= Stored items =
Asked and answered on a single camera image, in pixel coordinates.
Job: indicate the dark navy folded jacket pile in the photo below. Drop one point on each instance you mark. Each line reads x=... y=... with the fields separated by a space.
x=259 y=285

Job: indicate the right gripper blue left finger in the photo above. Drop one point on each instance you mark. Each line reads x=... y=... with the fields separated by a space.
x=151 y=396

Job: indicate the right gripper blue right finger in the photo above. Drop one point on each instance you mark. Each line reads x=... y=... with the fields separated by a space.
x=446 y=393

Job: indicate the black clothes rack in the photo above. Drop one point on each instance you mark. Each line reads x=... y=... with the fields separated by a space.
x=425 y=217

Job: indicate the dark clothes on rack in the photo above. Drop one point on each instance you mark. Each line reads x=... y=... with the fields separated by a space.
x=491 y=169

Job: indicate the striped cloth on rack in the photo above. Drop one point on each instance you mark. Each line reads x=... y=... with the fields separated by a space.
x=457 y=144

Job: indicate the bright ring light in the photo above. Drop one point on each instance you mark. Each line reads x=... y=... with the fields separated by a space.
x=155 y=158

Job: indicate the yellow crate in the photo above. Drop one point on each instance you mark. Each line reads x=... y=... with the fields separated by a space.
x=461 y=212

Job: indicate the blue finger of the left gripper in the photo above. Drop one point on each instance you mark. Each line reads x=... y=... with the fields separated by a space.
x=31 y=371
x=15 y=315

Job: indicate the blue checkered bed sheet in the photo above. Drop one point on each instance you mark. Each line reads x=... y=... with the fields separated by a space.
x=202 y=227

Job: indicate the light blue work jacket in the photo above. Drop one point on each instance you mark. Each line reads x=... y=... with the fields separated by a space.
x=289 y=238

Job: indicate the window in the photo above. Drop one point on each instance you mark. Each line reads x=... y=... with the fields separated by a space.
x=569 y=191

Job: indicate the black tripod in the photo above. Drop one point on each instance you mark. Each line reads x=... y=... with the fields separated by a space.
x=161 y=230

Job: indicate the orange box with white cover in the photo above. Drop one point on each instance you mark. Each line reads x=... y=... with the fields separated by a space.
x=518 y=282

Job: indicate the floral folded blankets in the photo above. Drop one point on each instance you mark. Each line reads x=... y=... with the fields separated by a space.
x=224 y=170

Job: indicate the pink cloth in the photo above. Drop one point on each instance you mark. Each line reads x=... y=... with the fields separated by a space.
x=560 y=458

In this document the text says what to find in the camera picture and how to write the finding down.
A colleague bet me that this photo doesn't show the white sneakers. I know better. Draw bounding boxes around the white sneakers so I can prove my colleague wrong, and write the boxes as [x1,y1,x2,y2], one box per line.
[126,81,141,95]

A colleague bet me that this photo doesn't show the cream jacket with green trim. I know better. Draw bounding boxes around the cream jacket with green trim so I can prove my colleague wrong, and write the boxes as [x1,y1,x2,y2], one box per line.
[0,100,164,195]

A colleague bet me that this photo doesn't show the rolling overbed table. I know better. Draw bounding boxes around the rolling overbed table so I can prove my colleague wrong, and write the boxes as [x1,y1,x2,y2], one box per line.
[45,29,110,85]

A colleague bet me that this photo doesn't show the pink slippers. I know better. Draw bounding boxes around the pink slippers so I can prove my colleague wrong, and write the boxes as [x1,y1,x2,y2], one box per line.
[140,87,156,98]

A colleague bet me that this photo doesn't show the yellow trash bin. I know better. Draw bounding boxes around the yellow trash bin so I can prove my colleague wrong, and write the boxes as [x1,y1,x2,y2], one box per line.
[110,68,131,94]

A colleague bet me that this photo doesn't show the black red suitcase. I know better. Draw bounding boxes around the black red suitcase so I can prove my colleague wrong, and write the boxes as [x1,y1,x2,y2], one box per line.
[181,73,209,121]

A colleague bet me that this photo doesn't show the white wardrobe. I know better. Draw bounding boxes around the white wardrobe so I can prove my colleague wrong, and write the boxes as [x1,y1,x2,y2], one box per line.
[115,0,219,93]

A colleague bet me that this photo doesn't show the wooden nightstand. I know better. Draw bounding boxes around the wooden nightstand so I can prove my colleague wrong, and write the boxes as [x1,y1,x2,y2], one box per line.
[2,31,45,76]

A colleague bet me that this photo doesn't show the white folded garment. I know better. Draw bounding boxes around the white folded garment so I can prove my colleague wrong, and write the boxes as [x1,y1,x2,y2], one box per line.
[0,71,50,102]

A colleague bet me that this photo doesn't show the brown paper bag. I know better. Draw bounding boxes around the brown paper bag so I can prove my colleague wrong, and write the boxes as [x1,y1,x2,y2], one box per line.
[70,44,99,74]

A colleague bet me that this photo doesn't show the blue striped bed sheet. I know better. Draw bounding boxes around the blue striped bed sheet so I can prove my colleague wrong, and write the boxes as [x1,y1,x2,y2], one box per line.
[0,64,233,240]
==
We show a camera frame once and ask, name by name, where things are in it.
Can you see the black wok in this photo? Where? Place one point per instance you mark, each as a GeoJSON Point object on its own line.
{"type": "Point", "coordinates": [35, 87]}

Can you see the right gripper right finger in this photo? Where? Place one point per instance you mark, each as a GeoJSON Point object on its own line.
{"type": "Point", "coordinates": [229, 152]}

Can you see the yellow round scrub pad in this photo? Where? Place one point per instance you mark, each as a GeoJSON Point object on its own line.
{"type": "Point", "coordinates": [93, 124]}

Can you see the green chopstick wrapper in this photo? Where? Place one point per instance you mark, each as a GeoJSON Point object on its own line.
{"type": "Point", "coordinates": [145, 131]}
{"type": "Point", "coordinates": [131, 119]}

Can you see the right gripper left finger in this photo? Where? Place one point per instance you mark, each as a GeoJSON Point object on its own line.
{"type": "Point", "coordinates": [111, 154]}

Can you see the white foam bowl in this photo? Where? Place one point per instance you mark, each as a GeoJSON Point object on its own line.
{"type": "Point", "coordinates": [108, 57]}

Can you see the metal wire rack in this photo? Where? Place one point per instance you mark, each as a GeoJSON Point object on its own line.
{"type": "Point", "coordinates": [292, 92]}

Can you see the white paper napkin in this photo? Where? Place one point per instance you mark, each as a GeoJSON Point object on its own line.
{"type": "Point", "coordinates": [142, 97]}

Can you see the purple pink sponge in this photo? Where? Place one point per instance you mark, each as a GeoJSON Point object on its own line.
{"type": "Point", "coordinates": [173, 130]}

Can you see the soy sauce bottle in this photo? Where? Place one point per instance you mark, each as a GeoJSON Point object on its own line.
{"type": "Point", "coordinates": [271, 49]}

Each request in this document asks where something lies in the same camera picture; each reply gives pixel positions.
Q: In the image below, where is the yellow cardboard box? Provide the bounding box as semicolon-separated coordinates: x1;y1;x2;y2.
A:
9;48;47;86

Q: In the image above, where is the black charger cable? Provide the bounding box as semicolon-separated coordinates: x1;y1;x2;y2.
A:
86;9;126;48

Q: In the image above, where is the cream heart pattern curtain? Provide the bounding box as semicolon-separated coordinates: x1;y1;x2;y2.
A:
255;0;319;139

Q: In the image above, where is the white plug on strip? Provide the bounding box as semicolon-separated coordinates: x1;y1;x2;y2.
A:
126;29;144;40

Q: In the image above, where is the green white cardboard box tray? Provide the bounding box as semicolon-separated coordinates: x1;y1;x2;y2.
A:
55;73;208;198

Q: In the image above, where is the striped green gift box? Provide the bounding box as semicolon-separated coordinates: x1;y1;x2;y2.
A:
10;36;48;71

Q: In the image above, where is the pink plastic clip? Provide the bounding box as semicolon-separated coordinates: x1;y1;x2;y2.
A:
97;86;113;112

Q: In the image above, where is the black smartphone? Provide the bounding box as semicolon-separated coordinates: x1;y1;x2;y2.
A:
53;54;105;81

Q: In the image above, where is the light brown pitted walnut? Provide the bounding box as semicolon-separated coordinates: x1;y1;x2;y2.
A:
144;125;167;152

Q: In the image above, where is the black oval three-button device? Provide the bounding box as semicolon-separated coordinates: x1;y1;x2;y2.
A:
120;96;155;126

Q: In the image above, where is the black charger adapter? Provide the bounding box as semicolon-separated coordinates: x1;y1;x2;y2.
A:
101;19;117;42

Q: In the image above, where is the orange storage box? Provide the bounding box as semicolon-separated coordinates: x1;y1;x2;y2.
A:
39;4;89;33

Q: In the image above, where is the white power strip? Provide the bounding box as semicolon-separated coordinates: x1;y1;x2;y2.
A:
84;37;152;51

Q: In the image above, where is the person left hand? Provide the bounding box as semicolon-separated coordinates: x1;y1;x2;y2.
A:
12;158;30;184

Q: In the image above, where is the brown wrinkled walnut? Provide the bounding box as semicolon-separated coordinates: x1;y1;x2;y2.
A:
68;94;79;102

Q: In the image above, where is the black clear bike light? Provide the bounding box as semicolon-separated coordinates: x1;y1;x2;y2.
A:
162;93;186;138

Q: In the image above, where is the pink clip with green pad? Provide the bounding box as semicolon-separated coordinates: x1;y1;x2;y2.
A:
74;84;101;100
---
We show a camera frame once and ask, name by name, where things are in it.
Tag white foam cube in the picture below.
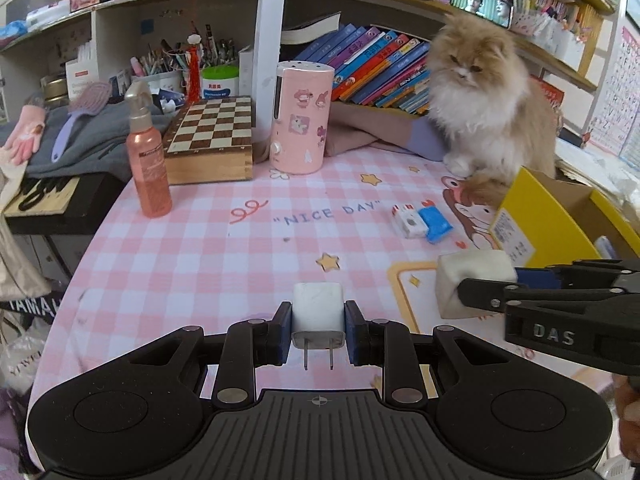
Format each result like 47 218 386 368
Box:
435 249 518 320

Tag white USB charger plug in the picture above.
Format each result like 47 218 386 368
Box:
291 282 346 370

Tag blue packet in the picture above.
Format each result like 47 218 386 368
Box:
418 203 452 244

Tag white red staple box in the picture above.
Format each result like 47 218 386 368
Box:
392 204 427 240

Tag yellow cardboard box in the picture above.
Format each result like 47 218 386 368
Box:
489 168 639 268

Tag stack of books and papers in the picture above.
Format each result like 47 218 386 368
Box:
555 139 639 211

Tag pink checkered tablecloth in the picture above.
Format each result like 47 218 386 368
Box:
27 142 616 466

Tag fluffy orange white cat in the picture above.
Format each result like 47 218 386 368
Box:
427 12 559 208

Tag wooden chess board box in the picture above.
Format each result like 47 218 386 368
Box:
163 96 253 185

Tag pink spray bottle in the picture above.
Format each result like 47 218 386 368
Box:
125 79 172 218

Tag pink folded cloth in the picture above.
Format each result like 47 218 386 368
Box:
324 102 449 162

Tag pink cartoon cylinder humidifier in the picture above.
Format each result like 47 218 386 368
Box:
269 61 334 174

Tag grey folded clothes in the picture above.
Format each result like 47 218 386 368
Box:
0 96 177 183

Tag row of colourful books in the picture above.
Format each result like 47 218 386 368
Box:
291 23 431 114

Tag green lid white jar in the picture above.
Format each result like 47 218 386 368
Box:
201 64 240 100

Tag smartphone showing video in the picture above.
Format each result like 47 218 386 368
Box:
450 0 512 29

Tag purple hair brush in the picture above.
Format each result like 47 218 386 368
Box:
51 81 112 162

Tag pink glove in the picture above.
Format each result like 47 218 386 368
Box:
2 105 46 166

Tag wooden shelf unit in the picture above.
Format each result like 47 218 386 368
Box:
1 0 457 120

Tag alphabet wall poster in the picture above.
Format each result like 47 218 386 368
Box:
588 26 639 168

= What is required =
Each line of the entries above that has the word "document" is to be copied.

= Response to this exercise =
In this document the text says what to find in the camera picture and how to write the finding down.
Each request in this document asks where something lies in the same camera picture; each reply gives pixel positions.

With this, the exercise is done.